Berrocales cuenta con un presupuesto de urbanización de más de 852 millones de euros, el 43% ya ha sido ejecutado. El proyecto creará 161.000 empleos durante sus seis etapas. La primera, segunda, tercera y sexta etapa serán de uso predominante residencial. Sin embargo, la cuarta y quinta serán de uso industrial.
En la actualidad, el proyecto presenta avances tras la recepción de la Unidad Funcional 1 de la Etapa 1 el pasado diciembre, donde ya se construyen 1.774 viviendas. Se prevé que los primeros residentes se instalen antes del próximo verano.
De forma paralela, la urbanización de la Etapa 3 se encuentra prácticamente finalizada, y se espera que durante este mes de febrero se autorice la simultaneidad de las obras para edificar otras 5.500 viviendas. La siguiente fase será la Etapa 2, cuyo inicio de obras de edificación está programado para junio de este año, con una inversión de 1.591 millones de euros, una contribución prevista al PIB de 2.770 millones y 36.000 empleos creados.

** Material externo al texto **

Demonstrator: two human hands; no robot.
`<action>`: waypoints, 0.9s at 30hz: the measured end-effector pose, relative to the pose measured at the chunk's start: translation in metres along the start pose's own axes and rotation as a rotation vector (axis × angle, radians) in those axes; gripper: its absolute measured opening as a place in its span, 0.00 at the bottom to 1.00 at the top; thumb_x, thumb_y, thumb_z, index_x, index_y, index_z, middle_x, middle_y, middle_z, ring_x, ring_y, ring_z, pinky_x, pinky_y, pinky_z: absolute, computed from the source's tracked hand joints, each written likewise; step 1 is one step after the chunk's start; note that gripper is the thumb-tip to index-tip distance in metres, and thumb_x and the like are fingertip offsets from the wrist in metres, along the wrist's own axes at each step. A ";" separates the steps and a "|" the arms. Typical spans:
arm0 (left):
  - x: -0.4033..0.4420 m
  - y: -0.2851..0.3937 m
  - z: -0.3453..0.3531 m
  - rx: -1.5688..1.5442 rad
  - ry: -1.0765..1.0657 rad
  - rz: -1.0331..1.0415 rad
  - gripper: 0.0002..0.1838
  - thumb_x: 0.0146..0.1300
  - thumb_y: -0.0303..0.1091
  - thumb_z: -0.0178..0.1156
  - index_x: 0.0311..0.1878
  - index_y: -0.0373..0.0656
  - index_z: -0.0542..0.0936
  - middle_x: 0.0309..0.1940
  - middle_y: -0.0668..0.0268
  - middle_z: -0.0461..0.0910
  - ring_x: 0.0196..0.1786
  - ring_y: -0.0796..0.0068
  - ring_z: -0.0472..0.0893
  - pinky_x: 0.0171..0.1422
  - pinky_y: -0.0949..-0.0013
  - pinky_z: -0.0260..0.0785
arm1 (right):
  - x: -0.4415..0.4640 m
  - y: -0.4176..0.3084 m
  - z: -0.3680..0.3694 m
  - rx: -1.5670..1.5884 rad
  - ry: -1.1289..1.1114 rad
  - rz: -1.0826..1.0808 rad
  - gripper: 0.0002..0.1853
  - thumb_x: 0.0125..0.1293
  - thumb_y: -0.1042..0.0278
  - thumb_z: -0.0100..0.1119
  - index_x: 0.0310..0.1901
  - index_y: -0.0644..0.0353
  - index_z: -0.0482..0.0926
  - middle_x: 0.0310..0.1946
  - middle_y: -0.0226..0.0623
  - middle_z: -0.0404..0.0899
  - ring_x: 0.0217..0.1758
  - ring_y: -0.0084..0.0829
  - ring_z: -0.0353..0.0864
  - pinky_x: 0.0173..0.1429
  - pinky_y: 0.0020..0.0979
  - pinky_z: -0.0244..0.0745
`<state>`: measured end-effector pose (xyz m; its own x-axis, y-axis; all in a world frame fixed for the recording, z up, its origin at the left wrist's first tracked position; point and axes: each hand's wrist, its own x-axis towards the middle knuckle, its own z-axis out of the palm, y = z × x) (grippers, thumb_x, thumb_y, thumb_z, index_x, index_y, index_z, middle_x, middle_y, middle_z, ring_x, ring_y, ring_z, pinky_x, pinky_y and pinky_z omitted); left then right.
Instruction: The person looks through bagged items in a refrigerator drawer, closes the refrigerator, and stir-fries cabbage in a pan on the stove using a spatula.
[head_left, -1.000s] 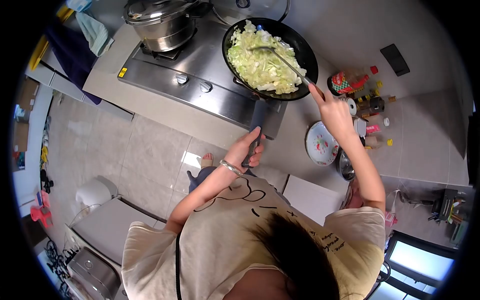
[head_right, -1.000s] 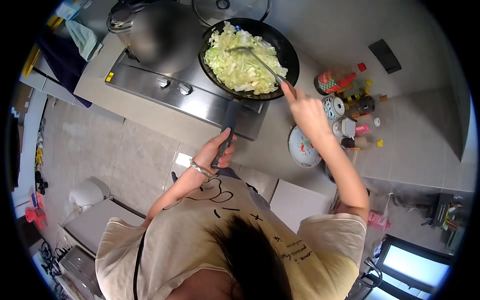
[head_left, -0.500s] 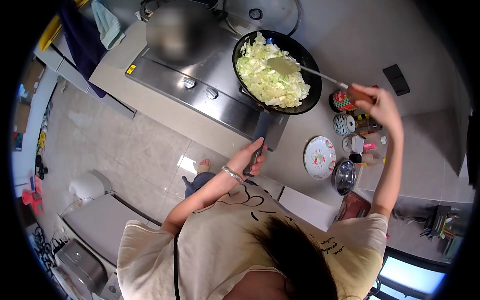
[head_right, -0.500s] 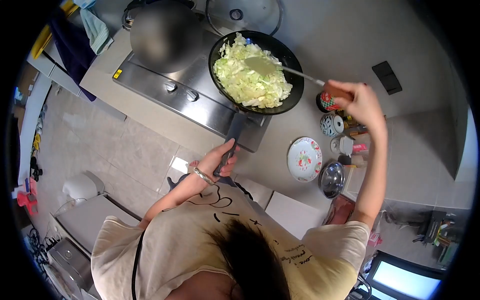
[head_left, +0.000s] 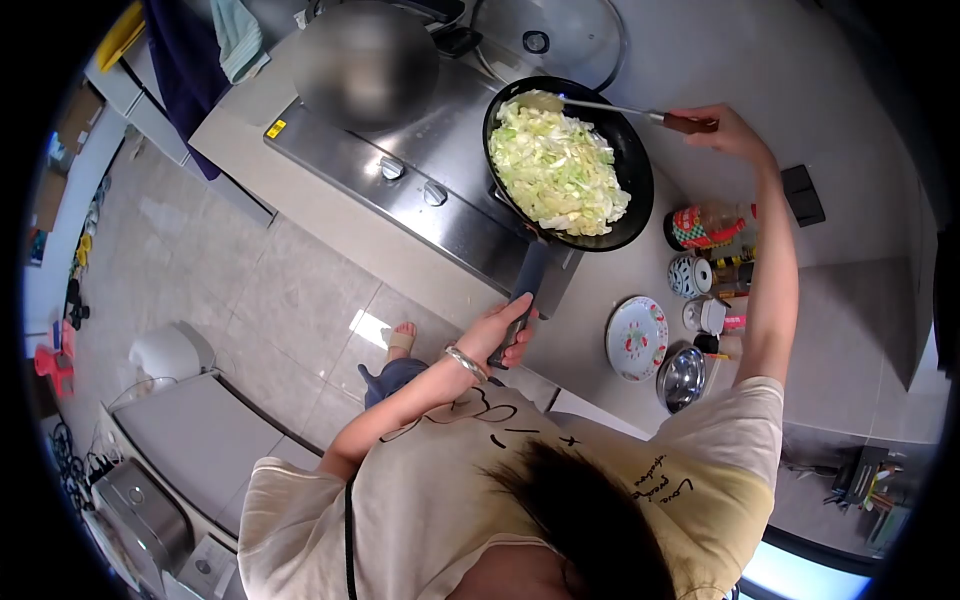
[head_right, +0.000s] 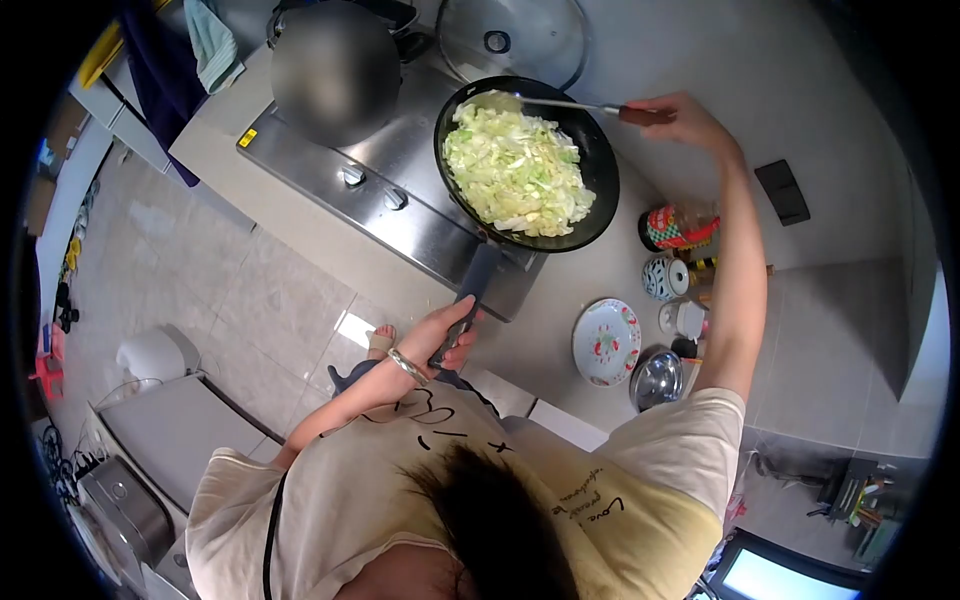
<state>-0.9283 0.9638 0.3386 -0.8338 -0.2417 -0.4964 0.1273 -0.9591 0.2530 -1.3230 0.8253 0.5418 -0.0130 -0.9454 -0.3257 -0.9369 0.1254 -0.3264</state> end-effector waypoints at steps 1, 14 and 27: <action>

A largo plazo, las etapas 4, 5 y 6 sumarán una aportación adicional de 5.029 millones de euros al PIB regional y crearán más de 66.343 puestos de trabajo. El informe destaca que, aunque la fase de urbanización se prolongará hasta 2045, las fases de edificación y explotación comenzarán a mostrar su mayor potencial a partir de 2026, alcanzando su pico máximo en 2030. La construcción de los inmuebles de este proyecto implica una inversión de 6.706 millones de euros y un impacto total en el PIB de la ciudad y la Comunidad de Madrid de casi 4.587 millones y más de 53.000 empleos.

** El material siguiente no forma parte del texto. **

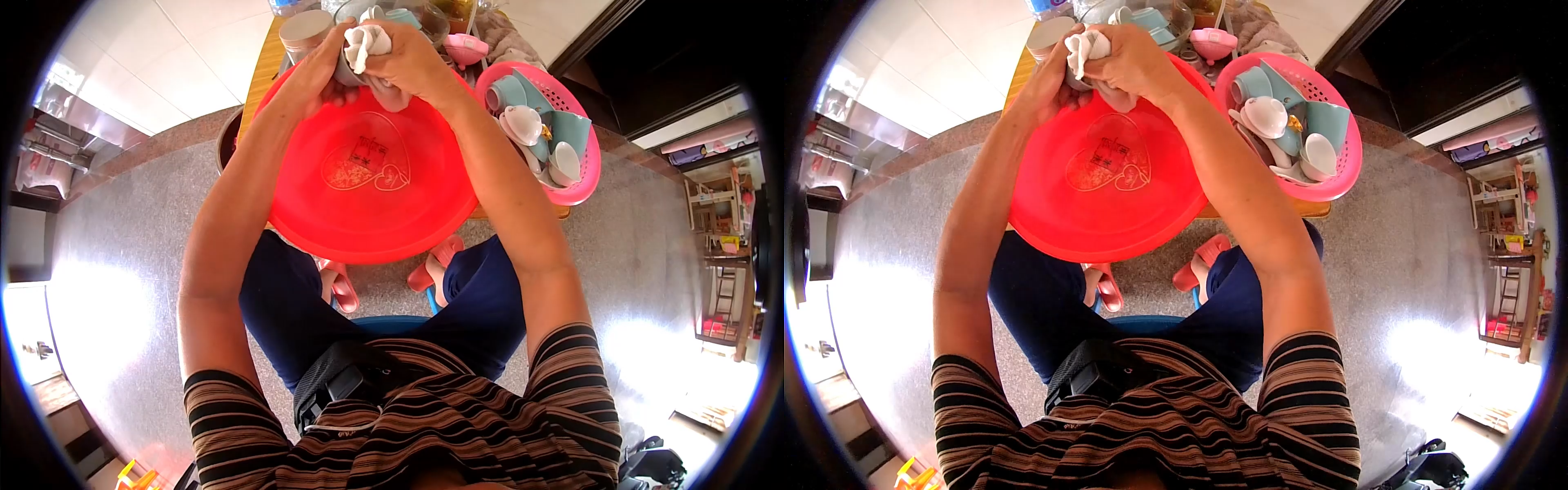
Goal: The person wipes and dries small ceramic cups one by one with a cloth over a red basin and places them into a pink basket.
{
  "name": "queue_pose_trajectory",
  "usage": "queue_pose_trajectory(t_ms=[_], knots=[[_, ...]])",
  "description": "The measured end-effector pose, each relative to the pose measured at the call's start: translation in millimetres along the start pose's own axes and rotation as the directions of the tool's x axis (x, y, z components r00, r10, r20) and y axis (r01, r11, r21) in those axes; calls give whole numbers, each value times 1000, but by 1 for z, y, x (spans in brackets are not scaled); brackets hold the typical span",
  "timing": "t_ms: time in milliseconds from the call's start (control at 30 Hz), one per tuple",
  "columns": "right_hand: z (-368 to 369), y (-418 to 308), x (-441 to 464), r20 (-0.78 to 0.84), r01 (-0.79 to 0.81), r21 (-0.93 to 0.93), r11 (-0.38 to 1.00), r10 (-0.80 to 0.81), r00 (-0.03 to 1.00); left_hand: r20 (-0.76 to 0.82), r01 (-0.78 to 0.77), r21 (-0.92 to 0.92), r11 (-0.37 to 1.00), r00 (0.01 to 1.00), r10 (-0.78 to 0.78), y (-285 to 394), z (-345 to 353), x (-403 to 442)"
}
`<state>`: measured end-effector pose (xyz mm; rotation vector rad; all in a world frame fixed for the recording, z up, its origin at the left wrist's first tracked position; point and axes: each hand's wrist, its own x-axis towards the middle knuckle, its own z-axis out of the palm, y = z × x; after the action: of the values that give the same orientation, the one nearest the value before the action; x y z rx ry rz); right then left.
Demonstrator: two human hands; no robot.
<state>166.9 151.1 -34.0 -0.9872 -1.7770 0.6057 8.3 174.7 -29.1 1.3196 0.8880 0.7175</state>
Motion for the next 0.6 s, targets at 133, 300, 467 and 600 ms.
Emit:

Conforme se vaya desarrollando la edificación comenzará la fase de explotación comercial e industrial, lo cual permitirá mantener alrededor de 9.661 empleos al año, de los que unos 6.400 se generarán de forma directa en comercios, oficinas e industrias, y se estima un impacto sobre el PIB madrileño de 673 millones de euros anuales.
El comercio minorista y la hostelería ocuparán alrededor del 60% de los locales, y la industria manufacturera y la logística, casi el 80% de las naves industriales que se construyan.